Your answer is the lines below, exactly, from the one that contains "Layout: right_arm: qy" through the one that contains "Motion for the", both included.

>>>>

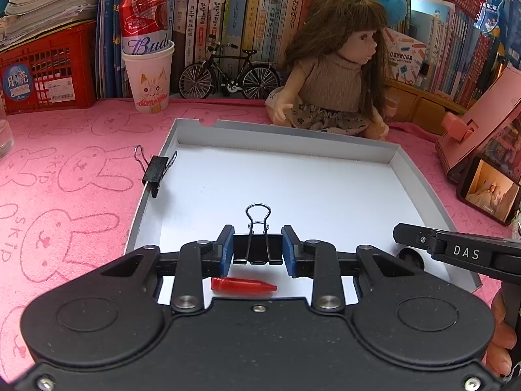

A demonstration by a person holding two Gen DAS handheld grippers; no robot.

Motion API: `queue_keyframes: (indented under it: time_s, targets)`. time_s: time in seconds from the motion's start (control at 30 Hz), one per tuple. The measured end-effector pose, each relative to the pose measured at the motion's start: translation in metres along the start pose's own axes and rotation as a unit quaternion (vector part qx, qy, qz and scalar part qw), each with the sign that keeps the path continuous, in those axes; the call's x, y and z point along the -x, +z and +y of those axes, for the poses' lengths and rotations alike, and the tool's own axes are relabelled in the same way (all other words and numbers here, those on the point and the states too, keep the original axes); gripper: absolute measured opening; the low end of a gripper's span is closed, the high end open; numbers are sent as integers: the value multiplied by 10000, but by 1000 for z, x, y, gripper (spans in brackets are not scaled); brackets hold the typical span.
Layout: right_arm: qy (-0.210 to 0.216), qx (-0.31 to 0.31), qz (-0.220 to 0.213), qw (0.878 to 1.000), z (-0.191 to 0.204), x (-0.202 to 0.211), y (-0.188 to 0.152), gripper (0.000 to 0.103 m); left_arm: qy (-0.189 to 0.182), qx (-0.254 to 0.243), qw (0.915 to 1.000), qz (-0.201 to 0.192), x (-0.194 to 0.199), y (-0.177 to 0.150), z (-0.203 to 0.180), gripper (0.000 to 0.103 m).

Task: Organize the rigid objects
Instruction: 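Carry the binder clip and nut over the tray and open both tools, then lift both tools away from the tray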

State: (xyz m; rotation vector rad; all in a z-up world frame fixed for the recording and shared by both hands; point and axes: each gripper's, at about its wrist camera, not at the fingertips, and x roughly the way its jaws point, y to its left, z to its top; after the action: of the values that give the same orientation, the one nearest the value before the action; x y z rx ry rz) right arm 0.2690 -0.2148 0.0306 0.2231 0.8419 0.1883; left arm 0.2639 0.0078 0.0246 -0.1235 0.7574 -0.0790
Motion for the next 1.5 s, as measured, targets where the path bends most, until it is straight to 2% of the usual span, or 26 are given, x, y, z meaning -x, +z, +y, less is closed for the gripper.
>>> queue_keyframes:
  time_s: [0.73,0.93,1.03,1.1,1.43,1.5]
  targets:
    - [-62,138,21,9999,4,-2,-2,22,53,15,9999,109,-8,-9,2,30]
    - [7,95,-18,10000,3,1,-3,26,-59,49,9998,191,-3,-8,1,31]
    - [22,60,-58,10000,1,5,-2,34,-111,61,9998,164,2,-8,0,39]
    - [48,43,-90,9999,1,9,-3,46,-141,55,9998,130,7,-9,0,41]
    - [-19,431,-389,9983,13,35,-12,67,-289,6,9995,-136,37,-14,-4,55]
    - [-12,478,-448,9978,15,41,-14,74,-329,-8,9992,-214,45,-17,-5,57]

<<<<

» **Completed exercise**
Layout: right_arm: qy (-0.210 to 0.216), qx (-0.31 to 0.31), qz (-0.220 to 0.213), qw (0.878 to 1.000), z (-0.191 to 0.204), x (-0.202 to 0.211), y (-0.188 to 0.152), gripper (0.000 to 0.103 m); left_arm: qy (-0.189 to 0.182), qx (-0.254 to 0.243), qw (0.915 to 1.000), qz (-0.201 to 0.192), x (-0.194 to 0.199), y (-0.177 to 0.150), z (-0.203 to 0.180), gripper (0.000 to 0.103 m).

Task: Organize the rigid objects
Instruction: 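Carry the binder clip and nut over the tray and open both tools, then lift both tools away from the tray
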
State: (xyz m; rotation vector rad; all in a z-up world frame fixed for the recording and shared by both hands; point and axes: each gripper's, at about its wrist camera, not at the fingertips, and x roughly the way its jaws point, y to its left, z to its top; after the action: of the values that give the same orientation, the one nearest the value before the action; x y z rx ry rz) right arm 0.2690 -0.2148 0.0306 0.2231 0.8419 0.1883; left arm 0.2639 0.0078 0.0246 -0.1235 0.7574 -0.0790
Motion for the next 1.5 s, as measured, targets where the path bends most, until it is straight to 2% of the usual span, or 26 are given, x, y, z meaning -x, +z, +y, less is closed for the gripper.

What appears above is the complete answer.